安倍首相、TPP予算を残す方針 トランプ大統領就任後も

 安倍晋三首相は九日、環太平洋連携協定(TPP)の発効を見越して組んだ約一兆一千九百億円の関連予算について、来年一月にトランプ氏が米大統領に就任し、実際にTPP脱退を宣言した後も予算の執行を止めない方針を示した。野党からは「無駄遣い」との批判が上がっており、来年一月召集の通常国会でも問題視されそうだ。

 首相は九日午前の参院TPP特別委員会で「TPP(の発効の成否)にかかわらず、わが国に必要な政策であり、執行停止することは想定していない」と述べた。
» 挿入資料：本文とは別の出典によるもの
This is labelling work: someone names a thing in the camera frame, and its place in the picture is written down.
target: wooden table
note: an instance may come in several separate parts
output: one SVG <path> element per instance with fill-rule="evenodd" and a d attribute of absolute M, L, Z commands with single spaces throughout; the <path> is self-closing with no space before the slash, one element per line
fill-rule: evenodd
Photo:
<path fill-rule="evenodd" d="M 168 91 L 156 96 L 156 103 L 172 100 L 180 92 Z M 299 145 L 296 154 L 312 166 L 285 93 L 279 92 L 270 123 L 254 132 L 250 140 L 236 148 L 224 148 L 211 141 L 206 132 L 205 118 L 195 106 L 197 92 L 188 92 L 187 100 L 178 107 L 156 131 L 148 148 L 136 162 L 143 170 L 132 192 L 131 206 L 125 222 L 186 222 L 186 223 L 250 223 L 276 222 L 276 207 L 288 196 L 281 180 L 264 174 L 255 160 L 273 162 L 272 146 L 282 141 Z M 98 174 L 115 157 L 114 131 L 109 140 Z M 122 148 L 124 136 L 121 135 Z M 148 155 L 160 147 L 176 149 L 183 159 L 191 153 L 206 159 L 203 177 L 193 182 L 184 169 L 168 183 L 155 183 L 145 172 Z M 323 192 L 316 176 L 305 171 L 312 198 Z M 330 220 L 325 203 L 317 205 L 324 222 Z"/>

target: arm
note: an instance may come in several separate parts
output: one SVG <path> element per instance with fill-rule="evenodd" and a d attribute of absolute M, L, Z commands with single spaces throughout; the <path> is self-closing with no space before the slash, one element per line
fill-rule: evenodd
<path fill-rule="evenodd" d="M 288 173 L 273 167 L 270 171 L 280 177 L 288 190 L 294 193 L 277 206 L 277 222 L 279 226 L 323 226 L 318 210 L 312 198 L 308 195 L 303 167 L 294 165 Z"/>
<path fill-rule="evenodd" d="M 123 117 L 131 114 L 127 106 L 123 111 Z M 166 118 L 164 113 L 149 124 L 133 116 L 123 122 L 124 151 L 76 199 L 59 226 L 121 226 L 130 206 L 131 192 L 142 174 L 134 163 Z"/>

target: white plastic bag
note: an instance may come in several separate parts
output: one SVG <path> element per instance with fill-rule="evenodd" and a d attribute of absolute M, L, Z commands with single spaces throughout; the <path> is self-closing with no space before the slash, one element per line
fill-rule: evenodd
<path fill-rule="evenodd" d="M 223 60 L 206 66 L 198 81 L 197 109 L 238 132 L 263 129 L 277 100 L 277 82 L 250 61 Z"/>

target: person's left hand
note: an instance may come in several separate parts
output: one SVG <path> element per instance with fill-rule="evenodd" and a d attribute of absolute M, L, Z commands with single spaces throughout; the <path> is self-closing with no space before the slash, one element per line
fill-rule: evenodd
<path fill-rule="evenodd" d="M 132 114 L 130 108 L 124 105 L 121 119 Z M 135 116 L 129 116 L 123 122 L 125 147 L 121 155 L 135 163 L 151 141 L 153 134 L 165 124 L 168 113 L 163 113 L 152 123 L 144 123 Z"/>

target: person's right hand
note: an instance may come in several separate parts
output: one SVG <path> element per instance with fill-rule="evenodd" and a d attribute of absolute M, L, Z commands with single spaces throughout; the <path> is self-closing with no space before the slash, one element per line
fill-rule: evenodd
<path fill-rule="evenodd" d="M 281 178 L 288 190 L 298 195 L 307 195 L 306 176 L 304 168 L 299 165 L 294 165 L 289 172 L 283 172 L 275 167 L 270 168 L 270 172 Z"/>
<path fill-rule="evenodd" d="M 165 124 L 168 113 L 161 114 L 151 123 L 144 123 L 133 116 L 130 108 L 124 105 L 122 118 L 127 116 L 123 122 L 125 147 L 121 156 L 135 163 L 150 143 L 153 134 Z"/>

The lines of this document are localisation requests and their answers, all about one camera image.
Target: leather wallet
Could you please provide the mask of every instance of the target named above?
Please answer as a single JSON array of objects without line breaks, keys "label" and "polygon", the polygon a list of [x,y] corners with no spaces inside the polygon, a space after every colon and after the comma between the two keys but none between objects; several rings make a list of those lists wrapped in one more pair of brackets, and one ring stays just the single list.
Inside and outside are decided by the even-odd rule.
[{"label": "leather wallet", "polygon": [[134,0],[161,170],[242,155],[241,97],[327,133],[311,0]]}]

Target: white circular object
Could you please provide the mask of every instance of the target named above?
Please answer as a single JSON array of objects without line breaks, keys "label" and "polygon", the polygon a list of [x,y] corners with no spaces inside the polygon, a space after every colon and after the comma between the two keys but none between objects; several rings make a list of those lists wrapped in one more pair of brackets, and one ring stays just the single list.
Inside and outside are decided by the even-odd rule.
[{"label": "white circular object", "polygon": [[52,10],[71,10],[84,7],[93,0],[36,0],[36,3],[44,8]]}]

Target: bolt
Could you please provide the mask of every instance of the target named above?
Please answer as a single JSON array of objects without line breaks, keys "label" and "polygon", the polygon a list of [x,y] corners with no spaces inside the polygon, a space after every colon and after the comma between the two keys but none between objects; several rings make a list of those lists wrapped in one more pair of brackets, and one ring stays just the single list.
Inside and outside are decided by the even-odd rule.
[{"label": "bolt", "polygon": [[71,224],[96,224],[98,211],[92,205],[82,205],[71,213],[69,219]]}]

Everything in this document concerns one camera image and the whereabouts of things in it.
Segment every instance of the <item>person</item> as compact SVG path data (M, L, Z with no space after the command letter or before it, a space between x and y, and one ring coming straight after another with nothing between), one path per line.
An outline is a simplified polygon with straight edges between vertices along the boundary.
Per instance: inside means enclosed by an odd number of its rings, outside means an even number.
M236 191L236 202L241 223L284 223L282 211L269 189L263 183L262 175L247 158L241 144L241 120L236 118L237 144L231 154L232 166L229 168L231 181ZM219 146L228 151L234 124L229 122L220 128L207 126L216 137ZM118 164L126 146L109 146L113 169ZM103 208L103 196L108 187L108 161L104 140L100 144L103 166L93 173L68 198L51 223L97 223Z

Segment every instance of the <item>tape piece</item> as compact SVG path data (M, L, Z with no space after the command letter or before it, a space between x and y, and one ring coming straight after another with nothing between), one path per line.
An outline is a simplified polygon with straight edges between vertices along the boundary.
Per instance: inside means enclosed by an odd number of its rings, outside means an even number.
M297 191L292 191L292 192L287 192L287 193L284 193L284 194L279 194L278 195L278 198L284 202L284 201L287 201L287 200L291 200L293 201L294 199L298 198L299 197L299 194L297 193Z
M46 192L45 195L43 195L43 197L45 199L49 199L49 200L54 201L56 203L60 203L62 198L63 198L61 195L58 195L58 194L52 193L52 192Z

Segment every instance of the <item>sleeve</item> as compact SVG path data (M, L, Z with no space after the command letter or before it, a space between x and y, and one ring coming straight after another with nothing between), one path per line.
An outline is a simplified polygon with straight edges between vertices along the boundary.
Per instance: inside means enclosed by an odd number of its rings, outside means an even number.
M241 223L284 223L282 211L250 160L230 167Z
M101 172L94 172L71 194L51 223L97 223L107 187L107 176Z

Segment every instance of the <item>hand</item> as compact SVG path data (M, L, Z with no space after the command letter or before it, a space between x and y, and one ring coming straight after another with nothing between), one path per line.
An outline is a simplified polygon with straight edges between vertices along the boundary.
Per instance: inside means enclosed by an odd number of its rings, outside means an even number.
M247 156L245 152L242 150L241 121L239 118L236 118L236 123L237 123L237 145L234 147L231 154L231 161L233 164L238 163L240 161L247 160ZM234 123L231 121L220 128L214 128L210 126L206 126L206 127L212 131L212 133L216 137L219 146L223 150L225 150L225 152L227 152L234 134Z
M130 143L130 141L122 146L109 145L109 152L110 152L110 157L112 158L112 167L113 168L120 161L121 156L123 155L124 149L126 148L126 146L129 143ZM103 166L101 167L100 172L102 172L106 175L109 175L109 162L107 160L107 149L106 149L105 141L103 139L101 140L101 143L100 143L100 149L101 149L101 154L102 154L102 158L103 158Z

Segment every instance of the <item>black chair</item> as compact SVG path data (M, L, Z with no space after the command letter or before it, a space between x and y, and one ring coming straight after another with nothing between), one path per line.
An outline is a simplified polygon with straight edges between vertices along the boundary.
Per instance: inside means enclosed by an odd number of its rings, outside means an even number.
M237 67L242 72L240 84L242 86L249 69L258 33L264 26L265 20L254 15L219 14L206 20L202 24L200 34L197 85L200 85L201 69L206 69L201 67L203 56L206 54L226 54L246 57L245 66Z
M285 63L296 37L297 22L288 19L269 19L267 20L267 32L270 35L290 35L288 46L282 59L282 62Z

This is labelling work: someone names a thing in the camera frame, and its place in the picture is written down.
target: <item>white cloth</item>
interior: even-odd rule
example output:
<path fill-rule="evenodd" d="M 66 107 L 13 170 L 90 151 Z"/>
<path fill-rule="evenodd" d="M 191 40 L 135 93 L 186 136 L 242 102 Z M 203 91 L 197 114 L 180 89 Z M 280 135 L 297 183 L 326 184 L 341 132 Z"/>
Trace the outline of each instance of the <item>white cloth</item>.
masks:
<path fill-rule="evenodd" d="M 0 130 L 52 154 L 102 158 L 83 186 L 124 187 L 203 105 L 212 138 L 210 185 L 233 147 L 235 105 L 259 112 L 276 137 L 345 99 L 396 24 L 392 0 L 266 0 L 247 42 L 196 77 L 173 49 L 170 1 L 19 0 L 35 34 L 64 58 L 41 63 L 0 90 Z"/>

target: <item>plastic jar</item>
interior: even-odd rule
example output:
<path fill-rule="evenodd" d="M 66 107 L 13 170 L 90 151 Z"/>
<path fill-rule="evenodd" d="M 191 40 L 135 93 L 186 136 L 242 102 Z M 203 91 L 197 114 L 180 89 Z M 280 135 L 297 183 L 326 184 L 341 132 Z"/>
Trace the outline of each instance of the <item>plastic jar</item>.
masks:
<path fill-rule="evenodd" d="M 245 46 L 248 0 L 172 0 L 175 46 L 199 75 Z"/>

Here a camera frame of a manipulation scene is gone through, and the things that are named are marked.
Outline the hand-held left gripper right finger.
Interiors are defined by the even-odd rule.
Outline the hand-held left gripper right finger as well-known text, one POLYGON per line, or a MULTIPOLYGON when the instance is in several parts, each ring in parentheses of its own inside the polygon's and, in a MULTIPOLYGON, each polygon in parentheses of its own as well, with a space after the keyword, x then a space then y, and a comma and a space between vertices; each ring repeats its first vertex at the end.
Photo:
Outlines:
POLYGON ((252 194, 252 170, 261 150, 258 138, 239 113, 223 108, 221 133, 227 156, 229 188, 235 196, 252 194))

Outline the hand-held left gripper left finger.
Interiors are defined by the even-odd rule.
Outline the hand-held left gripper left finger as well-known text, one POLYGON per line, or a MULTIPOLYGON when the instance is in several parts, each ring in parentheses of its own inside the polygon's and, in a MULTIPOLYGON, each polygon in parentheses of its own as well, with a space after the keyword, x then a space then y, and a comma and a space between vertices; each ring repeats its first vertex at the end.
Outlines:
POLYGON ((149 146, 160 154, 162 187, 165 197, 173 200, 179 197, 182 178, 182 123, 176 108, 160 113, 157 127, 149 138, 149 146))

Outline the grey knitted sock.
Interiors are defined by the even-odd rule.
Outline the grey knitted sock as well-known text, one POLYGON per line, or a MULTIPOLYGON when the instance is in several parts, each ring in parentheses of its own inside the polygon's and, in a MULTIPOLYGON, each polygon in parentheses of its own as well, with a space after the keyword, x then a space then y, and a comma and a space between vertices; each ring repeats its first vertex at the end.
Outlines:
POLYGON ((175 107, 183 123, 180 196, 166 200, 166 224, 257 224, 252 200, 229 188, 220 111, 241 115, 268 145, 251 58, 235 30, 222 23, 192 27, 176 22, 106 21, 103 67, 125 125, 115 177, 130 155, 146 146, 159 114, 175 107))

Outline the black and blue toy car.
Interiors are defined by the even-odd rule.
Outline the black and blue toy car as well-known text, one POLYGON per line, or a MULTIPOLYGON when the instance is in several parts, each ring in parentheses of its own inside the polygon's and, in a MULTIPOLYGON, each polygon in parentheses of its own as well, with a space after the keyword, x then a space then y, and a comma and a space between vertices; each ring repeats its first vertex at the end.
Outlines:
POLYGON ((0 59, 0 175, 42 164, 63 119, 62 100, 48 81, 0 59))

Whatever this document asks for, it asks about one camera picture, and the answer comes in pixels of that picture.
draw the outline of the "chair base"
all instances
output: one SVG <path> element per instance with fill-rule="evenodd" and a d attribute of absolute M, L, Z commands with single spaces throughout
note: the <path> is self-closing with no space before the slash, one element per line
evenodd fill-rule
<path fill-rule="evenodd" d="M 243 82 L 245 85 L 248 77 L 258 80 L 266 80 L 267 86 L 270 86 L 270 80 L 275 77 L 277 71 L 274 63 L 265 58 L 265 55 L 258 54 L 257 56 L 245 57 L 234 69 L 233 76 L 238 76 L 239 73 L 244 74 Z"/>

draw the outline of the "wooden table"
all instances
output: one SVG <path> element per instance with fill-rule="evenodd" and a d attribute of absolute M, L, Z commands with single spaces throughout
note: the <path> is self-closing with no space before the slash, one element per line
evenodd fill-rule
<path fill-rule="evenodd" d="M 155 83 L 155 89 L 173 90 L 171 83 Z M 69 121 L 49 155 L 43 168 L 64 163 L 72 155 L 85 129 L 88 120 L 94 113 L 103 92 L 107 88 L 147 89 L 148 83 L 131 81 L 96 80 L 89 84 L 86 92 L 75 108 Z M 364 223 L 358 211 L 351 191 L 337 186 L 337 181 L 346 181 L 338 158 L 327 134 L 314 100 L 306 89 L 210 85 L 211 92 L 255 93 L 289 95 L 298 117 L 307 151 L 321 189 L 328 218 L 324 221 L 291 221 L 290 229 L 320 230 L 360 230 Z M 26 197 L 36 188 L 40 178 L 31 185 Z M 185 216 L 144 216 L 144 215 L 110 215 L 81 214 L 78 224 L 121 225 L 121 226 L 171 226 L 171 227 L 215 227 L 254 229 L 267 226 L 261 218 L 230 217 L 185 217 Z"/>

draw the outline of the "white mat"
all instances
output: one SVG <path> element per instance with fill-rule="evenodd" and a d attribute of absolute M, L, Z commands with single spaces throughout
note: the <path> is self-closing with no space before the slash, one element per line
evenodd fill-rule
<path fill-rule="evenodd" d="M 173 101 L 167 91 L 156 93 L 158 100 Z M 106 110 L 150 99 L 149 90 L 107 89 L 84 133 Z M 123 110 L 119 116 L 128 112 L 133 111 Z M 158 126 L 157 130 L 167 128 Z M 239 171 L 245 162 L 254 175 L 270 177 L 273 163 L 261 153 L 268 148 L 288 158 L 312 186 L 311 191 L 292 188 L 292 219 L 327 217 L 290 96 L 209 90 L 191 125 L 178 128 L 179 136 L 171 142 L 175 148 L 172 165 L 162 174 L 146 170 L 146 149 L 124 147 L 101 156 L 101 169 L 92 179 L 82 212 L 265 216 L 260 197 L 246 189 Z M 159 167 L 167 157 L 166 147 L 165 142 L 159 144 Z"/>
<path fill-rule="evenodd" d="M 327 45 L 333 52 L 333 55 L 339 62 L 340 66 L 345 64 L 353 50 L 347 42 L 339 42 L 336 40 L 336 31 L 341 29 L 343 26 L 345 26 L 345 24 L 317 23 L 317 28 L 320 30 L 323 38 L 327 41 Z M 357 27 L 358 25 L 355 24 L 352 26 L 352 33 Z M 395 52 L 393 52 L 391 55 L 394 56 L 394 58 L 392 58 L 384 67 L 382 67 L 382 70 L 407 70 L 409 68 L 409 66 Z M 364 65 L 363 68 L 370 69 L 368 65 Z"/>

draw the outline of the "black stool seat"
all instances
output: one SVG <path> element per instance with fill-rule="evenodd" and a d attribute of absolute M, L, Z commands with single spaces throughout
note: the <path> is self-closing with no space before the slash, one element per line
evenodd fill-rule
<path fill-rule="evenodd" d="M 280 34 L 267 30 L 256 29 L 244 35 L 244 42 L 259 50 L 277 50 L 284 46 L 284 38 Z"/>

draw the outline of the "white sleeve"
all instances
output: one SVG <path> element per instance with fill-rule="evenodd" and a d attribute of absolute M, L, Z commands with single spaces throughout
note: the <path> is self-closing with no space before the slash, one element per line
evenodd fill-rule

政府は二〇一五年度補正で四千八百七十五億円、一六年度当初で千五百八十二億円、一六年度補正で五千四百四十九億円のTPP関連予算を計上。いずれも一五年十一月にまとめた「総合的なTPP関連政策大綱」に基づく措置で、農林水産業の体質強化や中小企業の海外進出支援策などだ。

 これらの予算について、九日、民進党の大野元裕氏は「トランプ氏が脱退を宣言すれば、未執行の予算は返納すべきだ。(税金は)一円でも無為に使うべきではない」と指摘。民進党は各種事業の正当性に懐疑的な姿勢を示しており、来年の通常国会で追及する方針だ。 (矢野修平)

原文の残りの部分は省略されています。